* AIM OF THE EXERCISE
The line with "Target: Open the" marks the start; write out that line and all following lines through the end of the listing, exactly.
--- DATA Enclosed Below ---
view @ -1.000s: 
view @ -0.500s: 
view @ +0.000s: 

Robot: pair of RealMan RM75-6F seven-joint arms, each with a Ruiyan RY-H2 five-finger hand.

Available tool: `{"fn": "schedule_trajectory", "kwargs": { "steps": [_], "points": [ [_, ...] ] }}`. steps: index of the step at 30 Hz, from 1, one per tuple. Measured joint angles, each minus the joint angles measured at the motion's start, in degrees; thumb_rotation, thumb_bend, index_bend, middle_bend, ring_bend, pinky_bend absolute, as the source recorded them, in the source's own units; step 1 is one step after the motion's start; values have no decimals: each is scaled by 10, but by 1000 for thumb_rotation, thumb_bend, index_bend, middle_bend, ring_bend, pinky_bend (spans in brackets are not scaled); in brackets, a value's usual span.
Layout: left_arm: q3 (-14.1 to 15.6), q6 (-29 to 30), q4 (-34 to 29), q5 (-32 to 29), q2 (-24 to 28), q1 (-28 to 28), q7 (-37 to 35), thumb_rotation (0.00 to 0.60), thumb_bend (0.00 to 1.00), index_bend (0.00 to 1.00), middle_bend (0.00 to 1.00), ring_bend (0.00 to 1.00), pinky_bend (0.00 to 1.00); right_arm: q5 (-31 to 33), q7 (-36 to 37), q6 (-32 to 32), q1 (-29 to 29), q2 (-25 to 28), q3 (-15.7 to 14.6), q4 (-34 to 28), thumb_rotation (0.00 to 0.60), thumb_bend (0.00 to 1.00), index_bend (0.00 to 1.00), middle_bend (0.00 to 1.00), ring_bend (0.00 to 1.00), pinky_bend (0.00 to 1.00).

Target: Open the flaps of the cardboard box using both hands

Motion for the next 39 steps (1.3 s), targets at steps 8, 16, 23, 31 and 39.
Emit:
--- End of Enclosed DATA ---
* EXERCISE SOLUTION
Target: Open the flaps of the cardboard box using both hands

Motion for the next 39 steps (1.3 s), targets at steps 8, 16, 23, 31 and 39.
Emit:

The exercise calls for nothing more.